[Records drawn from a dataset]
══════════════════════════════
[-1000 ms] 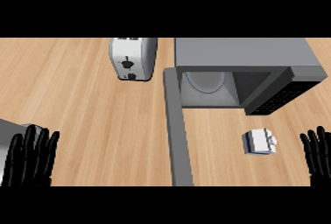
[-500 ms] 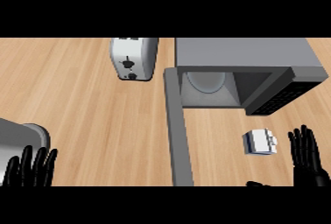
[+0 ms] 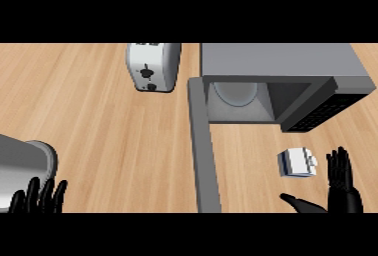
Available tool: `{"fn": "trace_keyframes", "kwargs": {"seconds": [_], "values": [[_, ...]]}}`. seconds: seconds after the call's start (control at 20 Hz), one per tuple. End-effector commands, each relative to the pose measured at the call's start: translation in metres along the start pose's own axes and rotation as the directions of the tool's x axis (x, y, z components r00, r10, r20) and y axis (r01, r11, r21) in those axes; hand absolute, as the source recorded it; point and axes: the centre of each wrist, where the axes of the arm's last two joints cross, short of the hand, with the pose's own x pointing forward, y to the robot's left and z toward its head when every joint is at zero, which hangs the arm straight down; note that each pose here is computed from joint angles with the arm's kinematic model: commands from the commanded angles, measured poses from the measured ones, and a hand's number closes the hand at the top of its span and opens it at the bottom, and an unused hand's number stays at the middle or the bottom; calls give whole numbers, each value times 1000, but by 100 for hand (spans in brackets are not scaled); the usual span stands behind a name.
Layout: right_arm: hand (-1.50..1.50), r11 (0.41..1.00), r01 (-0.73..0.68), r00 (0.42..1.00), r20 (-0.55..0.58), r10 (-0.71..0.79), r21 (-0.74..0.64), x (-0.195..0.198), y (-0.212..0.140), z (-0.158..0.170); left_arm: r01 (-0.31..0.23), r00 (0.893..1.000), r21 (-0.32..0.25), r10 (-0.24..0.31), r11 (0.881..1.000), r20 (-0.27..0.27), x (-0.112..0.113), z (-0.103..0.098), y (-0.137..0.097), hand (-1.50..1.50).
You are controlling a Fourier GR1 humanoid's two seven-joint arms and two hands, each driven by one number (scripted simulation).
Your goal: Pick up the milk, place it into the microwave and close the microwave
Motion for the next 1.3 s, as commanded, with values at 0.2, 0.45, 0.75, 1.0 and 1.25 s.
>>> {"fn": "trace_keyframes", "kwargs": {"seconds": [0.2, 0.45, 0.75, 1.0, 1.25], "values": [[-150, 1000, -7, 1000, -6, 7, 8, -45, -9, -9, -6, 1000, -4, 6, 1000, 8, 15, 11, 19, -150], [-150, 1000, -13, 1000, 10, 13, -18, -71, -5, 14, 13, 1000, 11, -13, 1000, 2, -6, 21, 6, -150], [-150, 999, -35, 999, 18, 35, 19, -77, -17, 2, -8, 1000, 13, 9, 1000, -8, 7, 25, 2, -150], [-150, 999, -27, 999, 32, 26, 27, -88, -17, -3, -6, 1000, 3, 6, 1000, 11, -13, 25, 7, -150], [-150, 996, -6, 998, 62, 1, 84, -82, 3, -18, -6, 1000, 7, 7, 1000, -7, 5, 30, 3, -150]]}}
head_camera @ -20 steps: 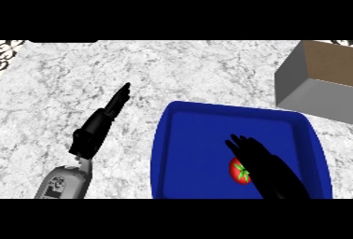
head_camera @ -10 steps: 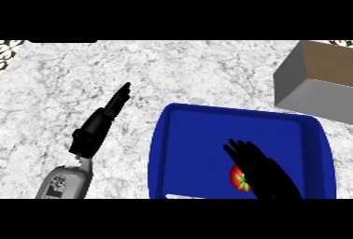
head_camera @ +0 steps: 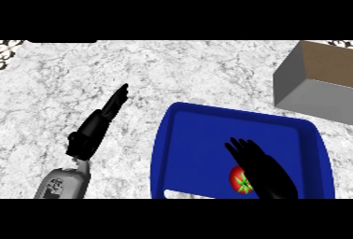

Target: Pick the tomato from the tray and place it in the cardboard box

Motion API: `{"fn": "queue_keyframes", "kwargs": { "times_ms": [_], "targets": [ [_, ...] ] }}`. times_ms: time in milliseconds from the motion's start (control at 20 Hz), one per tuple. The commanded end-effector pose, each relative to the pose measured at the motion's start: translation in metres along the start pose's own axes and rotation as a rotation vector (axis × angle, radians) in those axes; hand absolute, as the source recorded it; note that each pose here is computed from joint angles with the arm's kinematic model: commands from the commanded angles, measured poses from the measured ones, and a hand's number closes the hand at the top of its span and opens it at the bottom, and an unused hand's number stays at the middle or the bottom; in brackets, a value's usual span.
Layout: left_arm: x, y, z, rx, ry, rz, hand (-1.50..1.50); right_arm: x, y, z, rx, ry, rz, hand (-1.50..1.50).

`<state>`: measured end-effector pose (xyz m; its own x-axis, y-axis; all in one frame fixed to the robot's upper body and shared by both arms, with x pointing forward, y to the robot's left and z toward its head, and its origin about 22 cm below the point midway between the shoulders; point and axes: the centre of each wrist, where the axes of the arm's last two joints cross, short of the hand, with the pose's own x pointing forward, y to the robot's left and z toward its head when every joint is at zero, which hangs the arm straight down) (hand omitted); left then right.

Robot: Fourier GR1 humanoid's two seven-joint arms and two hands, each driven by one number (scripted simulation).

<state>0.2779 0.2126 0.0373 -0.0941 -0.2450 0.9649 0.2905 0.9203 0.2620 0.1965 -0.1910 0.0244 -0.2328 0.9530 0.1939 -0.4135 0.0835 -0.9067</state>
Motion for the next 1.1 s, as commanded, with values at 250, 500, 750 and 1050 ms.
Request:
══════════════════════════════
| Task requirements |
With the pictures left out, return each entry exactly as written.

| Solution for this task |
[-1000 ms] 
[-500 ms] 
[+0 ms] 
Available tool: `{"fn": "trace_keyframes", "kwargs": {"seconds": [_], "values": [[_, ...]]}}`. seconds: seconds after the call's start (control at 20 Hz), one per tuple. End-effector commands, each relative to the pose measured at the call's start: translation in metres along the start pose's own axes and rotation as the directions of the tool's x axis (x, y, z components r00, r10, r20) and y axis (r01, r11, r21) in those axes; hand absolute, as the source recorded it; point and axes: the centre of each wrist, where the axes of the arm's last two joints cross, short of the hand, with the pose's own x pointing forward, y to the robot's left and z toward its head when every joint is at zero, which hangs the arm straight down; note that each pose here is computed from joint angles with the arm's kinematic model: commands from the commanded angles, measured poses from the measured ones, and a hand's number closes the hand at the top of its span and opens it at the bottom, and an unused hand's number stays at the middle or the bottom; calls give whole numbers, each value times 1000, but by 100 for hand (spans in brackets are not scaled); the usual span stands behind a name.
Layout: right_arm: hand (-1.50..1.50), r11 (0.41..1.00), r01 (-0.73..0.68), r00 (0.42..1.00), r20 (-0.55..0.58), r10 (-0.71..0.79), r21 (-0.74..0.64), x (-0.195..0.198), y (-0.212..0.140), z (-0.158..0.170); left_arm: r01 (-0.31..0.23), r00 (0.893..1.000), r21 (-0.32..0.25), r10 (-0.24..0.31), r11 (0.881..1.000), r20 (-0.27..0.27), x (-0.112..0.113), z (-0.103..0.098), y (-0.137..0.097), hand (-1.50..1.50).
You are controlling a Fourier GR1 humanoid's two seven-joint arms and two hands, each driven by one number (scripted simulation).
Your goal: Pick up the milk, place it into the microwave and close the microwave
Motion for the next 1.3 s, as commanded, with values at 0.2, 0.45, 0.75, 1.0 and 1.25 s.
>>> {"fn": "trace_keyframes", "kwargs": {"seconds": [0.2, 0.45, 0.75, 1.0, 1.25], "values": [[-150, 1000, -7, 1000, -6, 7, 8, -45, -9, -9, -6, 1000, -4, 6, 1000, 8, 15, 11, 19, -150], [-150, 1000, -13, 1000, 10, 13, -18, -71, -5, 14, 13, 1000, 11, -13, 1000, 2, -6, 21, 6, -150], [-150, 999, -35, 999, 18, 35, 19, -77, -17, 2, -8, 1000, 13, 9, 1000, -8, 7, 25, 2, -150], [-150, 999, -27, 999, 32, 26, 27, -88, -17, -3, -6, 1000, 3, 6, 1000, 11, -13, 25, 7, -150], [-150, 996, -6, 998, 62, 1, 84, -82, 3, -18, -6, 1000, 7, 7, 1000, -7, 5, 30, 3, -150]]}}
head_camera @ -20 steps: 
head_camera @ -10 steps: 
head_camera @ +0 steps: 

Target: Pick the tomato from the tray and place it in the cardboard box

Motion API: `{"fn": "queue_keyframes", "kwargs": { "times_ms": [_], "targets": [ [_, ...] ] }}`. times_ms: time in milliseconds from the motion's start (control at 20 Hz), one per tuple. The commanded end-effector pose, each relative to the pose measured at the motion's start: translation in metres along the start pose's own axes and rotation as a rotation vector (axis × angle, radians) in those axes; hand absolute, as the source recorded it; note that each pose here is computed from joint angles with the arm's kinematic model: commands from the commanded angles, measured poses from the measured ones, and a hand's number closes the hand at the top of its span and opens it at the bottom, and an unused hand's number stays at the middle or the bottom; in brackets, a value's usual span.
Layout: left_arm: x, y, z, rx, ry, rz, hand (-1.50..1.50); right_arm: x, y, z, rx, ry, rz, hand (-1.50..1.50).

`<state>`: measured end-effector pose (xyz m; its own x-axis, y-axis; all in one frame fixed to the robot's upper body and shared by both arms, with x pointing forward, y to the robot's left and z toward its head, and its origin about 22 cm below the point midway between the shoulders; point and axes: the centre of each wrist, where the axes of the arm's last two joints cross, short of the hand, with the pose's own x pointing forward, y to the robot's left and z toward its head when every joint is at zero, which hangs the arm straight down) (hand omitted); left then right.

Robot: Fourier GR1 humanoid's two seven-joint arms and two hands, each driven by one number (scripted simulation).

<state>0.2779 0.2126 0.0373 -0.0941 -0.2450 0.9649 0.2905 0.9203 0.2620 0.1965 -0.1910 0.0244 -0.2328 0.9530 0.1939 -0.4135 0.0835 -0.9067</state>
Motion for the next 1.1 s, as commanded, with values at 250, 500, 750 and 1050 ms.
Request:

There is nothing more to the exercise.